Margriet dan Willem dari Belanda,
naik ferry dari Padang ke Pulau Siberut dan mengikuti trekking selama 10 hari
menjelajah pedalaman pulau Siberut melintasi jalan berlumpur, sungai,
perbukitan, mandi di air terjun dan tinggal dengan orang-orang Mentawai. “Mandi
di bawah air terjun yang sejuk luar biasa asyiknya,” komentar mereka.
Makanan Dan Penginapan
Mengeksplorasi makanan tradisional
Indonesia juga merupakan agenda tersendiri bagi wisatawan asing. “Gado-gado
di Sosrowijawan, rasanya selangit, paling top sedunia,” tulis Jim dari
Inggris yang baru saja berwisata di Jogja. Eden Inn di Bukit Lawang,
misalnya mendapatkan nama harum karena fruit salad-nya yang dinilai
wisatawan asing sebagai ‘kolosal’.
“Pisang goreng di homestay Pak
Tasrip di Ranu Pani, kaki Gunung Semeru tak terbayangkan lezatnya. The best in
Indonesia,” tulis Vera Reusen dari Antwerpen, Belgia.

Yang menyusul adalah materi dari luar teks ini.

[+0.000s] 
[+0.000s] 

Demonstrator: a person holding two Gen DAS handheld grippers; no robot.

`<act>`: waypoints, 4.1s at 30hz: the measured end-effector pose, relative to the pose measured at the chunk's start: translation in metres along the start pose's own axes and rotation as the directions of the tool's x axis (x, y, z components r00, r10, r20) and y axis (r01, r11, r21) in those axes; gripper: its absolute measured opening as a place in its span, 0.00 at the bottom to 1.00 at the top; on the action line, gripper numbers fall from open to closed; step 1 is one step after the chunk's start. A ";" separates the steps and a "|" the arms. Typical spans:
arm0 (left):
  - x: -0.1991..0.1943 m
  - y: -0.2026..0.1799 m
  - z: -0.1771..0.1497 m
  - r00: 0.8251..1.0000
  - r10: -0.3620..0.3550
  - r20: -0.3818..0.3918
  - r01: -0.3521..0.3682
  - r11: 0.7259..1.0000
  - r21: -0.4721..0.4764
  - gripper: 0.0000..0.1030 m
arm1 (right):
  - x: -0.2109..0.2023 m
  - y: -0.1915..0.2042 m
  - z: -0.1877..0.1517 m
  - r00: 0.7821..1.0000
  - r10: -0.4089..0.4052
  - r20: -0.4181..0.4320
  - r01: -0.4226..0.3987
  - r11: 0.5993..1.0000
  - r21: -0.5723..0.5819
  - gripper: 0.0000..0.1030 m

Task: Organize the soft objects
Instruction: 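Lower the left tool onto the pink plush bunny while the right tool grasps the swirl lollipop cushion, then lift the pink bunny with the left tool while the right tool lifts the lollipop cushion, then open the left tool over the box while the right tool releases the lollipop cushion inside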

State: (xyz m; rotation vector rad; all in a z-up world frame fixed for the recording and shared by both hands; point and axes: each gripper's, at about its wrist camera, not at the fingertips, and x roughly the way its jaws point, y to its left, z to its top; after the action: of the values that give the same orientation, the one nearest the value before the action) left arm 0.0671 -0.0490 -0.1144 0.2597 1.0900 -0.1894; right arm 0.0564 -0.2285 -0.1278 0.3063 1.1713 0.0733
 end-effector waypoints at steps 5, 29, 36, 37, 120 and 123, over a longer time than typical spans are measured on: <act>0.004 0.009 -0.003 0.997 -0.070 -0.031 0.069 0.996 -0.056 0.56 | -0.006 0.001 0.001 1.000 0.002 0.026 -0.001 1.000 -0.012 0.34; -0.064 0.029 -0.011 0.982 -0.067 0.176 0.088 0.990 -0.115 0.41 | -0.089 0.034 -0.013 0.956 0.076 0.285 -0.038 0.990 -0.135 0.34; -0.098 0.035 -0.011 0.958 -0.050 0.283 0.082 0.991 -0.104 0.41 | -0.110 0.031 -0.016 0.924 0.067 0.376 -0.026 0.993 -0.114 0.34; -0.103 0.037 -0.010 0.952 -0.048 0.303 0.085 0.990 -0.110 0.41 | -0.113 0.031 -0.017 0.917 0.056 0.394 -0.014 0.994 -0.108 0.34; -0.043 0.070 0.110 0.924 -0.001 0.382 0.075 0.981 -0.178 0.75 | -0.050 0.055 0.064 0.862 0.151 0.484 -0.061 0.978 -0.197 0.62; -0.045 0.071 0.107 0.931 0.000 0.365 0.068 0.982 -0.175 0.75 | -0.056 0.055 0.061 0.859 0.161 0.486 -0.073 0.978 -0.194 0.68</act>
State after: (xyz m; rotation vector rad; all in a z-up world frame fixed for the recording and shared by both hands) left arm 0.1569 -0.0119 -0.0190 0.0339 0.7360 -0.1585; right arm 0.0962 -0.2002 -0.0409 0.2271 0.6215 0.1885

Soal penginapan, sebenarnya selera
wisatawan backpackers tak serumit yang diperkirakan. Mereka cuma butuh
kamar tidur bersih, suasananya tenang, lingkungannya baik, dan orang-orang di
sekitarnya ramah dan tak segan membantu.
“Menginaplah di Dewi Inn, kamar
mandinya bau deterjen, tidak pesing, dan bebas kecoa,” tulis seorang
wisawatan.
“Kalau ke
Lombok, hindarilah P Bungalows. Ini benar-benar penginapan jorok. Lima orang
wisatawan kena radang mata dalam sehari karena kamar mandinya kotor. Dan musik
disetel keras-keras sampai jam dua malam,” keluh Cathie Matthews, single
female traveller dari Australia, mencoba mengingatkan wisatawan lain untuk
berhati-hati memilih penginapan.
“Di Ubud, tinggallah di
homestay-homestay yang berdiri di tengah sawah. Benar-benar bersuasana alam
tiada duanya, damai dan sejuk, pemandangannya luar biasa indah,” demikian
Ulrika asal Swedia. “Hanya saja, Anda perlu bawa cairan anti mozzies (ini
plesetan baru untuk kata ‘mosquitoes’) kalau tidak ingin menjadi donor darah
semalaman”
Pelaku Bisnis Pariwisata
Rasa aman selama berwisata
mendapatkan porsi catatan cukup besar dalam koleksi informasi wisata itu.. Rasa
aman itu mencakup aman dari gangguan kejahatan, gangguan pengelola wisata,
orang-orang di sekitar tempat wisata, dari wisatawan lokal.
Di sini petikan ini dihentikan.